Information shown:
============
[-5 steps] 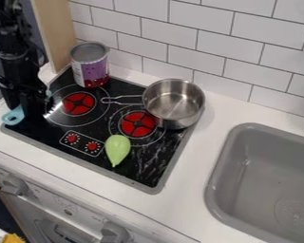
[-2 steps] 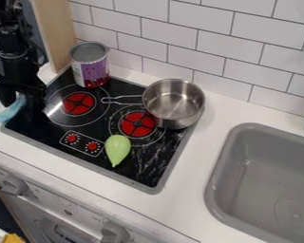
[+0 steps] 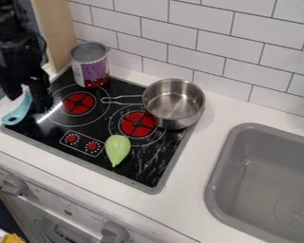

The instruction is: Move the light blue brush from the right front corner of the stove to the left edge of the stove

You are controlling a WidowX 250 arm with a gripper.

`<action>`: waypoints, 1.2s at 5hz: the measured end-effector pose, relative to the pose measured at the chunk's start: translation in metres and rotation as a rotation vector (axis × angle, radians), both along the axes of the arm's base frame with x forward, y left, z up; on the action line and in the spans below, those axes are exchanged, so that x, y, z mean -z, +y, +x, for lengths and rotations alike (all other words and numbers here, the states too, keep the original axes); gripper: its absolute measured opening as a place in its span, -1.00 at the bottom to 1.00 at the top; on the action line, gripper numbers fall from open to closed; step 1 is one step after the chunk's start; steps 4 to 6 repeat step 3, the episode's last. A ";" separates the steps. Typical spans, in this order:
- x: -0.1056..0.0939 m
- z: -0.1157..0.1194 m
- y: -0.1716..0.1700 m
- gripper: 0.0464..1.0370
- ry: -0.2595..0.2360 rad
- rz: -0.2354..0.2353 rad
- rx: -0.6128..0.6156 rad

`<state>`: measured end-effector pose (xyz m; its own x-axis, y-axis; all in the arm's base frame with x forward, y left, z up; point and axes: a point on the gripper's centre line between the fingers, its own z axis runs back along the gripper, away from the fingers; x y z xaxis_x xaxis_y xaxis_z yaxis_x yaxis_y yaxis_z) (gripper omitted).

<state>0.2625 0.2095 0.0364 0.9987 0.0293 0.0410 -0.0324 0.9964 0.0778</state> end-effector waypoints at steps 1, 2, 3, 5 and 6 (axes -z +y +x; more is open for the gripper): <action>-0.024 0.001 -0.011 0.93 -0.041 -0.047 0.008; -0.043 0.006 -0.011 0.93 -0.081 -0.051 0.008; -0.049 0.005 -0.006 0.93 -0.079 -0.040 -0.017; -0.049 0.005 -0.006 0.93 -0.079 -0.040 -0.017; -0.049 0.005 -0.006 0.93 -0.079 -0.040 -0.017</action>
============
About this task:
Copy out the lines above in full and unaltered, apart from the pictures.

Task response:
[-5 steps] 
[-2 steps] 
[+0 steps] 

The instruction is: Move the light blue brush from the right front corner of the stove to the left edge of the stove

You are controlling a WidowX 250 arm with a gripper.

`<action>`: waypoints, 1.2s at 5hz: the measured end-effector pose, relative to the pose measured at the chunk's start: translation in metres and rotation as a rotation vector (axis × angle, radians), both along the axes of the arm's base frame with x forward, y left, z up; on the action line and in the spans below, those axes are exchanged, so that x, y, z mean -z, +y, +x, for lengths and rotations alike (all other words and numbers here, the states too, keep the original axes); gripper: its absolute measured opening as a place in its span, -1.00 at the bottom to 1.00 at the top; on the action line, gripper numbers fall from open to closed; step 1 is one step after the chunk's start; steps 4 to 6 repeat step 3, the episode's last. A ";" separates the steps. Typical spans, in this order:
- x: -0.1056..0.0939 m
- z: -0.1157..0.1194 m
- y: -0.1716..0.1700 m
- gripper: 0.0464..1.0370
- ry: -0.2595..0.2360 rad
- rz: -0.2354..0.2353 rad
- rx: -0.6128..0.6156 rad

`<state>`: measured end-effector pose (xyz m; its own x-axis, y-axis; all in the arm's base frame with x forward, y left, z up; point and axes: a point on the gripper's centre line between the fingers, its own z axis runs back along the gripper, away from the fingers; x y z xaxis_x xaxis_y xaxis_z yaxis_x yaxis_y yaxis_z) (gripper omitted).

<state>0.2625 0.2095 0.0364 0.9987 0.0293 0.0410 -0.0324 0.9964 0.0778</state> end-effector waypoints at steps 1, 2, 3, 5 and 6 (axes -z +y +x; more is open for the gripper): <action>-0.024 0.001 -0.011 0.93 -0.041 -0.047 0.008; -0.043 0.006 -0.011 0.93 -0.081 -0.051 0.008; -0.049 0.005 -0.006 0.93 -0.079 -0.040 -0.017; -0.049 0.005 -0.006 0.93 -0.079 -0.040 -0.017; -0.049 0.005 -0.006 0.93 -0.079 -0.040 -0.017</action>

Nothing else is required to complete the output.